Par un après-midi, nous voyions, la semaine dernière, l’installation d’un matériel de sonorisation, de nattes… par de parfaits inconnus juste en face de notre domicile. Pas de doute possible, ça devait être une séance de « thiant » ou de « diangue » comme on dit. Du fait de voisins mus par cette volonté de « rendre grâce au Seigneur ». Le moment devrait s’étirer jusqu’au soir au vu des l’espace occupé et des habitudes de ce genre de rencontres. Quel refuge devrions avoir alors que la grippe avait fini de nous réduire en loque humaine. Pourtant aucun avertissement pour les voisins. Les essais pour la sono se poursuivaient juste avant que le tempo ne soit donné par certainement les leaders de cette soirée religieuse qui avaient fini de prendre place aux premières loges. Les disciples formaient des cercles tandis que de bonnes dames et jeunes filles complétaient l’assemblée de fidèles. Le bruit, l’écho des chants fruits de la lecture de petits livrets récités, la clameur portée par la voix d’ensemble couvraient tout. Plus rien n’était audible. Il y en avait que pour l’expression des chants religieux entonnés par de jeunes hommes virils.
Chacun semblant essayer de prouver à l’autre être plus connaisseur des panégyriques ou plus imprégné du message rien qu’à voir leur élan et allant. Le rythme allait crescendo et chacun semblait y trouver le sien. Et pourtant nous avions mal au plus profond de nous-mêmes de cette grippe qui ne nous lâchait plus depuis quelques jours. Mais surtout de cette intolérance qui fait qu’un voisin en arrive toujours à dicter sa volonté au nom de sa religion. Ou de sa volonté de tenir une manifestation familiale en barrant la route ou en l’obstruant, rendant même souvent impossible tout passage ou même transport de patient par exemple. Pourtant une idée germait en nous : Pourquoi pas s’installer à la porte de la maison, en face du beau monde, et allumer une clope pour signifier que chacun en a pour son fardeau ? C’en aurait été une très belle réponse à l’agression subie. Ferions-nous comme le personnage d’Albert Camus qui osa aller au cinéma le lendemain du jour du décès de sa mère, donnant à réfléchir au caractère versatile de la vie et des choses ? Nous ne savons pas si c’est la maladie ou le fameux « Masla » sénégalais qui nous a retenu d’une telle attitude.
Mais il était temps que la fin de la récréation soit sifflée pour un minimum de respect du tant chanté « commun vivre » sénégalais qui se traduit par une violation systématique des droits du voisin. C’est ainsi que le gouverneur de la région de Dakar, Ousmane Kane, a, dans un communiqué en date du 7 octobre « porté à la connaissance des populations que, conformément aux dispositions légales et réglementaires en vigueur, toute occupation de la voie publique, à quelque titre que ce soit, doit être préalablement déclarée à l’autorité administrative compétente, au moins trois jours avant sa tenue ». Une attitude adoptée après que l’autorité régionale a été « informé qu’il a été constaté, ces derniers temps, la tenue de cérémonies publiques à caractère familial ou traditionnel (baptêmes, mariages et autres évènements similaires) sur la voie publique sans déclaration préalable, entrainant des perturbations de la circulation, des nuisances sonores et des risques pour la sécurité publique ». Elle aurait pu ajouter des risques pour la santé publique également. N’empêche que le gouverneur a été fondé de rappeler aux populations que la « voie publique est un espace commun destiné à la libre circulation des personnes et des biens ; son utilisation à des fins privées ne peut se faire qu’à titre exceptionnel ».

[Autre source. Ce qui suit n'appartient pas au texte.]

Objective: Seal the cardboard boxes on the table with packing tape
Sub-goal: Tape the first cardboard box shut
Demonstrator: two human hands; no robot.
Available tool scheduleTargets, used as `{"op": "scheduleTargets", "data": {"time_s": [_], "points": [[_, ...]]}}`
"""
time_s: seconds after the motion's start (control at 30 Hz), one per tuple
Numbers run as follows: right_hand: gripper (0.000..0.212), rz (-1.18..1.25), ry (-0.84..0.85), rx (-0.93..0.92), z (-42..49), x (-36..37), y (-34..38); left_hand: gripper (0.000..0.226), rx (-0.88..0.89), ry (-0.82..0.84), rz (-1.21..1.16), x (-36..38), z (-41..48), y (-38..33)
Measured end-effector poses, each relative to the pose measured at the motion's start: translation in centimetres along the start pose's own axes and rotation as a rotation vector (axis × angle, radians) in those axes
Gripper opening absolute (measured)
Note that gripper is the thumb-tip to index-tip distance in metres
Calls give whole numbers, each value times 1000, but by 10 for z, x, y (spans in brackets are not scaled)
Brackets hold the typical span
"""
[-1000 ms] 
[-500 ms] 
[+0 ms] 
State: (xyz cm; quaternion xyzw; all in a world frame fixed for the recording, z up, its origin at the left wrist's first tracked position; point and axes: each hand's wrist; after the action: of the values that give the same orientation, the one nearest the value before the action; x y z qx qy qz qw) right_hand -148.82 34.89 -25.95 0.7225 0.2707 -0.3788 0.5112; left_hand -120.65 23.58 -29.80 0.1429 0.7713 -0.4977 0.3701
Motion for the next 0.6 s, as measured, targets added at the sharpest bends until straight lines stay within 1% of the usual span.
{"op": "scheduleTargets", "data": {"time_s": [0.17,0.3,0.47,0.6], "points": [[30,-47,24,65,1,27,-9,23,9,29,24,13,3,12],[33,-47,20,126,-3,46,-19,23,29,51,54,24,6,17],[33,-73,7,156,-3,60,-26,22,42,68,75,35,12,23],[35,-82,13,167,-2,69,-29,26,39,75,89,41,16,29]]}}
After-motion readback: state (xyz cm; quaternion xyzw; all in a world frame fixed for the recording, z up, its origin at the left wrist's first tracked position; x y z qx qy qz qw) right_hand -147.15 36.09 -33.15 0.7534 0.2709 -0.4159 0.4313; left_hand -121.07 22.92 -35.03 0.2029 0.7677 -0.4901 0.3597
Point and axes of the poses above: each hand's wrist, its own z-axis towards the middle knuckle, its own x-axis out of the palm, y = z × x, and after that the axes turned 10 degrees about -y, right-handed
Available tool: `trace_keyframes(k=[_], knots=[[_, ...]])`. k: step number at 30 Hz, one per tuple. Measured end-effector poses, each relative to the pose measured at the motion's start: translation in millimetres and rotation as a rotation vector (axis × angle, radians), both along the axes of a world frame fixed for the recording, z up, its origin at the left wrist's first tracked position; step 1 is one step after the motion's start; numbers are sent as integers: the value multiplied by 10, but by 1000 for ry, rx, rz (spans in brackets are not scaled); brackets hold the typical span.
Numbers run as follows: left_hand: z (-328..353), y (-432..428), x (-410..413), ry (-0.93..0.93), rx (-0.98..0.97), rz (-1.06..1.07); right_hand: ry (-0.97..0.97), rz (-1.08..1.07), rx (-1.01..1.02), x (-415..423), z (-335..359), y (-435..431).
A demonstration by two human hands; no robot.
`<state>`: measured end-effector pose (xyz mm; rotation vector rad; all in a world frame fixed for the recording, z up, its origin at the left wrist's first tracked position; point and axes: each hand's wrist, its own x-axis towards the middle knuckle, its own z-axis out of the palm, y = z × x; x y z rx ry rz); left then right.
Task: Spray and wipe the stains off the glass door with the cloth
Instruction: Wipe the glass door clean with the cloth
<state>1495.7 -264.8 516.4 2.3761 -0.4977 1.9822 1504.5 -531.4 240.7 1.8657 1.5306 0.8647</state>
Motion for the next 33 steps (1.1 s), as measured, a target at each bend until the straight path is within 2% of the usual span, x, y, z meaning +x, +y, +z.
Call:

Félicitations au gouverneur Kane même si d’aucuns pensent qu’il s’agit là d’une énième mesure qui ne sera pas suivie à la lettre. Le drame de ce pays est que tout acte de loi ou réglementaire reste négociable.
Toute violation est expliquée par des circonstances atténuantes. Et toute punition méritée annihilée par l’intervention d’un parent ou d’une connaissance « bien placée ». L’occupation de la voie publique, que ce soit par des chants religieux ou autres ou encore des constructions débordant le lit naturel d’une maisonnée, doit être sévèrement punie. Et que la notion de la voie publique ne puisse souffrir d’aucune ambiguïté en ce sens qu’elle est respectée par tous. Si d’autres en Afrique l’ont réussi, nous pouvons y parvenir au Sénégal. Mettre de l’ordre dans l’espace public suppose que nous soyons en quête d’ordre dans nos vies, notre quotidien. Mais également une éducation à la discipline.